Civ. 1re, 20 mars 2013, F-P+B+I, n° 12-16.401
Le consentement des parents à l’adoption simple de l’adopté majeur, qui n’est plus placé sous leur autorité, n’est pas requis. Par conséquent, le refus du père de consentir à l’adoption simple de sa fille majeure est sans incidence sur le prononcé de l’adoption.
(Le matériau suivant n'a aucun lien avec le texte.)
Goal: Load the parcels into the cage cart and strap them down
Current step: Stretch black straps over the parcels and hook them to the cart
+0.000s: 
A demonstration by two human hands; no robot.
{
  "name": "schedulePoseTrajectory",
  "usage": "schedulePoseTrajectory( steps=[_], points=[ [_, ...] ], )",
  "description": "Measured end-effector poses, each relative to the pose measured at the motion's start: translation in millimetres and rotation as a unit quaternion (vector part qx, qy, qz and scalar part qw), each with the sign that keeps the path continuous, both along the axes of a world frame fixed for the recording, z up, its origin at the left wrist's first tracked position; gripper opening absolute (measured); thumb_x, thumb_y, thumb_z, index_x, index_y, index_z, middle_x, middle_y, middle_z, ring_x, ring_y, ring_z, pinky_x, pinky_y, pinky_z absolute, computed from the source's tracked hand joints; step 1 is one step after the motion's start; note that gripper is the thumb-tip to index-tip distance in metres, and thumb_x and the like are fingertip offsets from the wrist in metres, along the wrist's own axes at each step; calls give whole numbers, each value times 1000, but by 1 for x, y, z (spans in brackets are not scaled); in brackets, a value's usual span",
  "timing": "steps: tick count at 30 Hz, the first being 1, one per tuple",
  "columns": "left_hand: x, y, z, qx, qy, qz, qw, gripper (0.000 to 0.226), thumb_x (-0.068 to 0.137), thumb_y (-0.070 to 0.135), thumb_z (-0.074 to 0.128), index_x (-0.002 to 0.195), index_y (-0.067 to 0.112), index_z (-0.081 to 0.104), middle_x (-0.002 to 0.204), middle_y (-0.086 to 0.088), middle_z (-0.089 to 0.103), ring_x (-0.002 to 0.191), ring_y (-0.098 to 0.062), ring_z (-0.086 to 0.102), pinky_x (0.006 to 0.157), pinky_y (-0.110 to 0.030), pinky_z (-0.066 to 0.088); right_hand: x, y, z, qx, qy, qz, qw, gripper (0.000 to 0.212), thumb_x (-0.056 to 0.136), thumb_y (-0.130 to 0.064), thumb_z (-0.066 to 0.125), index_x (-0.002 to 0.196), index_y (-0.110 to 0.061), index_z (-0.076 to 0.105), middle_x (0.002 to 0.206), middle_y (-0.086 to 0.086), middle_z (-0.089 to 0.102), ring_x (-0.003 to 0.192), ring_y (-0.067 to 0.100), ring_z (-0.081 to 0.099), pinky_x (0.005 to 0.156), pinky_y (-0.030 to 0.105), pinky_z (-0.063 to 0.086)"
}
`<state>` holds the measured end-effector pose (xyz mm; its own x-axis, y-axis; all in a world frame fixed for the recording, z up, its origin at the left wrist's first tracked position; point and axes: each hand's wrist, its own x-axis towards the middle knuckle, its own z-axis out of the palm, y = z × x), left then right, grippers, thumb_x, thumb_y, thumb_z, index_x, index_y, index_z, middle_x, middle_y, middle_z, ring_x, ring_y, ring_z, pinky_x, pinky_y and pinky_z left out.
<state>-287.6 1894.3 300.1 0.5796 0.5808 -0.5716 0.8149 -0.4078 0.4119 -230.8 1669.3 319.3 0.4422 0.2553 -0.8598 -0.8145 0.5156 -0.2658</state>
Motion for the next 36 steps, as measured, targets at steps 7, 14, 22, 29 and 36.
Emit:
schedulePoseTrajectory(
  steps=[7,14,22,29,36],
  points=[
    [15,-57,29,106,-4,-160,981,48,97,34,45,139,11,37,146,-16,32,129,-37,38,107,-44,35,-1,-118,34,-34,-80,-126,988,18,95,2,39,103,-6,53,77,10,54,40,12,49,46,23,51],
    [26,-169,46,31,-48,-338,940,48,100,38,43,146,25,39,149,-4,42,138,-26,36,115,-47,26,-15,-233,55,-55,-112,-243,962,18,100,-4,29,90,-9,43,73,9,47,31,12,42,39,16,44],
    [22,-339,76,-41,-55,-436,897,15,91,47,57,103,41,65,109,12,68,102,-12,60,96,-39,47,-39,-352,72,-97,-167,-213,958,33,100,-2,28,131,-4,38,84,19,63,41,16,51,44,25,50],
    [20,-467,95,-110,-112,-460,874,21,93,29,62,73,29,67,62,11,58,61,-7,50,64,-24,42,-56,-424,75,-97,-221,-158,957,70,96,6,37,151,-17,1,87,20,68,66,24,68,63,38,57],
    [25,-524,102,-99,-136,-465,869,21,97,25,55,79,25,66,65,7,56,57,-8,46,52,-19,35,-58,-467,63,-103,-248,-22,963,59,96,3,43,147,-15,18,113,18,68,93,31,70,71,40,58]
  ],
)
Opérant une distinction entre les consentements à l’adoption, la Cour de cassation pose qu’il résulte de l’article 348 du code civil que le consentement des parents à l’adoption simple de l’adopté majeur, qui n’est plus placé sous leur autorité, n’est pas requis. Tel est donc l’enseignement de cet arrêt de rejet rendu par la première chambre civile.
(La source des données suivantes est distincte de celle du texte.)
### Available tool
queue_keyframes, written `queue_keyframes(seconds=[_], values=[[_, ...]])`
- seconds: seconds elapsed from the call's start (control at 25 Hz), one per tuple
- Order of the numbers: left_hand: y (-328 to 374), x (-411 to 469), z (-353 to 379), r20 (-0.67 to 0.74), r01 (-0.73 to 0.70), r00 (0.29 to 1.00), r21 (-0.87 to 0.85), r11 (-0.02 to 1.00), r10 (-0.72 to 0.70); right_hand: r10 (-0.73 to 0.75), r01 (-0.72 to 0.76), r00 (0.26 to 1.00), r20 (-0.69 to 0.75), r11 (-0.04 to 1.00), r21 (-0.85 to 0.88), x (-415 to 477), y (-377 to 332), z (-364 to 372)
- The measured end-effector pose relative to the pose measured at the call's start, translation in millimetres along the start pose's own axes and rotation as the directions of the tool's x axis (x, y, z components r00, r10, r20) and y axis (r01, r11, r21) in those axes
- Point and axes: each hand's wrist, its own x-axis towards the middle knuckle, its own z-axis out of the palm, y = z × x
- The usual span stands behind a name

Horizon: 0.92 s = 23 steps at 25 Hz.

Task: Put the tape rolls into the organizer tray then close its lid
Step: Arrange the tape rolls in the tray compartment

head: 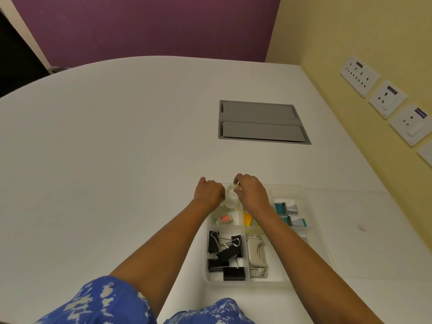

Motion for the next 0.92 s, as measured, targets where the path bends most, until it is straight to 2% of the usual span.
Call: queue_keyframes(seconds=[0.08,0.16,0.28,0.48,0.56,0.64,0.76,0.92], values=[[3,0,-4,0.072,0.020,0.997,-0.187,0.982,-0.007,0.029,-0.028,0.999,-0.023,0.999,0.022,1,1,-3],[5,-1,-8,0.214,0.065,0.977,-0.329,0.942,0.007,0.054,-0.052,0.997,-0.051,0.998,0.047,2,3,-7],[7,-3,-8,0.373,0.021,0.925,-0.243,0.970,0.073,0.056,-0.052,0.997,-0.055,0.996,0.066,2,2,-10],[8,0,-9,0.437,-0.015,0.892,-0.230,0.973,0.117,0.041,-0.041,0.999,-0.004,0.997,0.059,2,-3,-7],[9,-1,-10,0.427,-0.008,0.897,-0.246,0.969,0.116,0.029,-0.030,0.999,0.039,0.999,0.019,3,-4,-6],[7,1,-7,0.354,-0.015,0.930,-0.235,0.972,0.100,0.019,-0.017,0.997,0.073,1.000,-0.024,3,-4,-5],[6,1,0,0.201,-0.055,0.977,-0.055,0.997,0.065,0.014,-0.008,0.995,0.102,0.998,-0.063,3,-2,-4],[1,1,15,0.119,-0.072,0.992,0.217,0.974,0.047,-0.006,0.020,0.989,0.147,0.995,-0.094,2,-1,-3]])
En l’espèce, un enfant a été reconnu pas ses deux parents d’origine en 1990. En 2009, l’époux de la mère de l’enfant dépose une requête en adoption simple de l’enfant. L’adopté, né le 25 mars 1990, a consenti à son adoption le 19 avril 2009, préalablement au dépôt de la requête, le 12 août 2009. Le tribunal de grande instance, dont la décision a été confirmée en appel (Lyon, 9 janv. 2012), a accueilli cette demande et a dit que l’adopté devait désormais porter le nom de l’adoptant. Le père a refusé de consentir à l’adoption. Rejetant son pourvoi, les hauts magistrats approuvent la décision de la cour d’appel. En effet, l’article 348 du code civil n’impose pas le consentement des parents d’origine dans l’hypothèse où l’adopté est majeur. Dit autrement, lorsque l’adopté est majeur, son consentement est suffisant pour faire droit à une telle demande. Par conséquent, le refus du père de consentir à l’adoption simple de son enfant majeur est sans incidence sur le prononcé de l’adoption.
Par cette décision, la Cour de cassation consacre cette solution et s’oppose donc clairement aux tribunaux qui requièrent un tel consentement.